Action item:
Search the material below for the string "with" and extract each line that has it.

**** Source data

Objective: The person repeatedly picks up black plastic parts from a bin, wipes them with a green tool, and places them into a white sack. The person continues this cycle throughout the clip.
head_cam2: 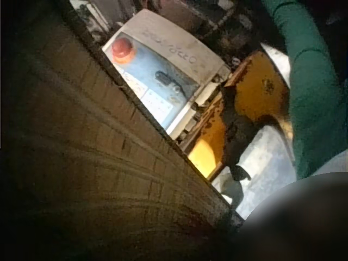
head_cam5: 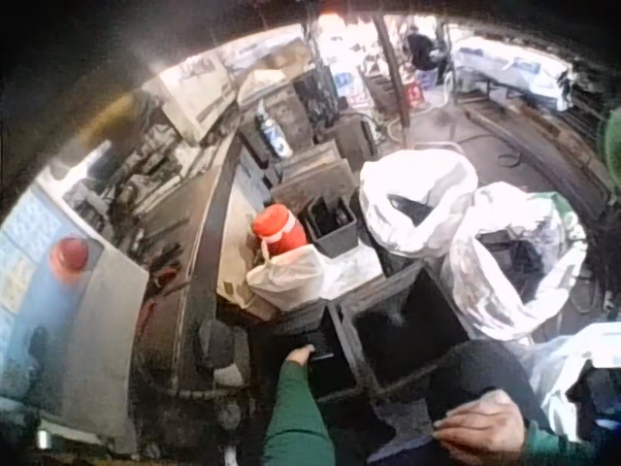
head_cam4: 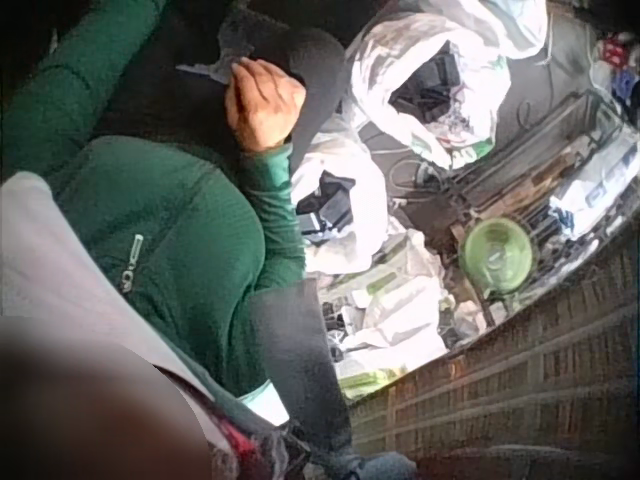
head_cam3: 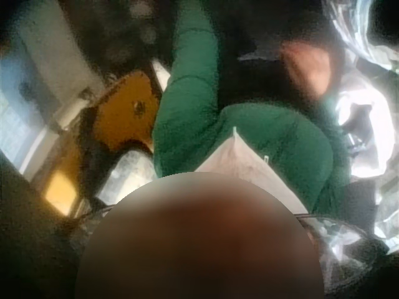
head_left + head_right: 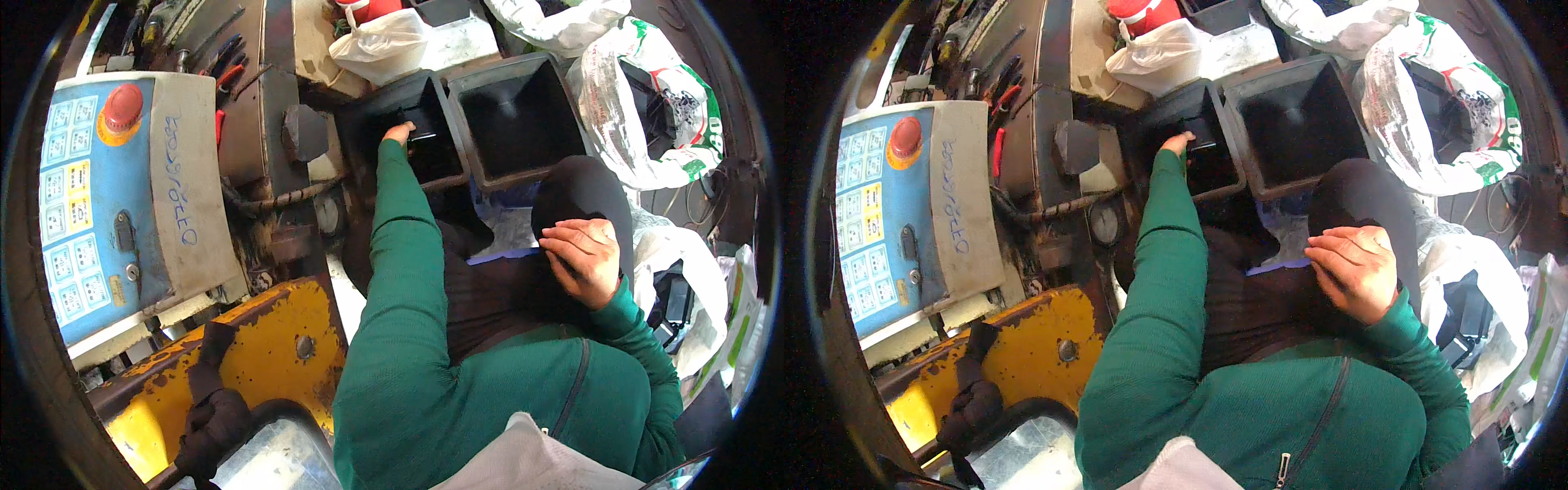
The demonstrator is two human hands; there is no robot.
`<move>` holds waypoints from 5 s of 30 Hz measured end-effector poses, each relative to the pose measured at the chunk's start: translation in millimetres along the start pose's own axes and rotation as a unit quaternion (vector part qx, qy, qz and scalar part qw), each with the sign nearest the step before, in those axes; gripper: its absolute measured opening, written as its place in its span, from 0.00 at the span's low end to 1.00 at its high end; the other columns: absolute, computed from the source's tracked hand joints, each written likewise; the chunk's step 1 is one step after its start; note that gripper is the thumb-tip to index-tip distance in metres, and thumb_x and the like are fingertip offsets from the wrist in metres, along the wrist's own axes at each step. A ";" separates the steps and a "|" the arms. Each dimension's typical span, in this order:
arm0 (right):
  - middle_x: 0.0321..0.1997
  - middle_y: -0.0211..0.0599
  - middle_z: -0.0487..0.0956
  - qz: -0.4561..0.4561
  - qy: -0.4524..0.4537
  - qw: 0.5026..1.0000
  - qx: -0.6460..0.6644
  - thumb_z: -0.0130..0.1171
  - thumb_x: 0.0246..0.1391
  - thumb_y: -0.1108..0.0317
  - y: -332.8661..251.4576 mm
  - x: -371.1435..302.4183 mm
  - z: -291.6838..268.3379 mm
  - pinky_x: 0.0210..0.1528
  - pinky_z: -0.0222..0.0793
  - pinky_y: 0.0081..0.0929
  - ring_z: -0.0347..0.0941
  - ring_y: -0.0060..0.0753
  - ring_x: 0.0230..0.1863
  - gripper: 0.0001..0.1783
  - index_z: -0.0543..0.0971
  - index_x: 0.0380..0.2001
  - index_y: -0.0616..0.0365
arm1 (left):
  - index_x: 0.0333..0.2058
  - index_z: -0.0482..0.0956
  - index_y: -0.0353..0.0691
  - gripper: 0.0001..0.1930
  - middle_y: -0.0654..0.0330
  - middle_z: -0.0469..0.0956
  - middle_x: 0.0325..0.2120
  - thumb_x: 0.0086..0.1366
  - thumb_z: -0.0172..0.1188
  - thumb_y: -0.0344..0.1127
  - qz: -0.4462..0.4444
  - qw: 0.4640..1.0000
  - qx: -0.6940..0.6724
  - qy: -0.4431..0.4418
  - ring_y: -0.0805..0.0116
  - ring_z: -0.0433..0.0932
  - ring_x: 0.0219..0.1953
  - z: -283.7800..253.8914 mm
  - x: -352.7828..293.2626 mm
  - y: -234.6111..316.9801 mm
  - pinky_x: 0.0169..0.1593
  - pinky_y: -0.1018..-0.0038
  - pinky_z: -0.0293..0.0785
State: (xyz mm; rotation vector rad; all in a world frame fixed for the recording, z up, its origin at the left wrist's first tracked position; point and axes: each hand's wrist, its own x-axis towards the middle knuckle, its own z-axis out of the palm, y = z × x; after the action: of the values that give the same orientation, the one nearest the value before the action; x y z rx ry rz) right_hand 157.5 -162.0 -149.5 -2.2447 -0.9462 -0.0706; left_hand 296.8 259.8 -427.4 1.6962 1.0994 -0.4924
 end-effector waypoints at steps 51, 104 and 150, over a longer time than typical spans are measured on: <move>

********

Solution for this problem:
Objective: The person repeatedly picks up black plastic parts from a bin, wipes them with a green tool, and places them into a white sack. The person continues this cycle throughout the clip.
`<move>` holds waypoints from 5 s of 30 Hz measured end-effector poses, each relative to the pose measured at the chunk's start: translation in millimetres along the start pose's own axes and rotation as a unit quaternion (vector part qx, qy, qz and scalar part qw), each with the sign nearest the step before, in those axes; gripper: its absolute measured opening, written as its place in its span, from 0.00 at the span's low end to 1.00 at its high end; the other columns: absolute, computed from the source's tracked hand joints, each written likewise; the chunk's step 1 is one step after its start; note that gripper is the thumb-tip to index-tip distance in metres, and thumb_x and the like are fingertip offsets from the wrist in metres, along the wrist's own axes at each step. A ";" separates the steps and a "|" the arms. Each dimension's typical span, in this order:

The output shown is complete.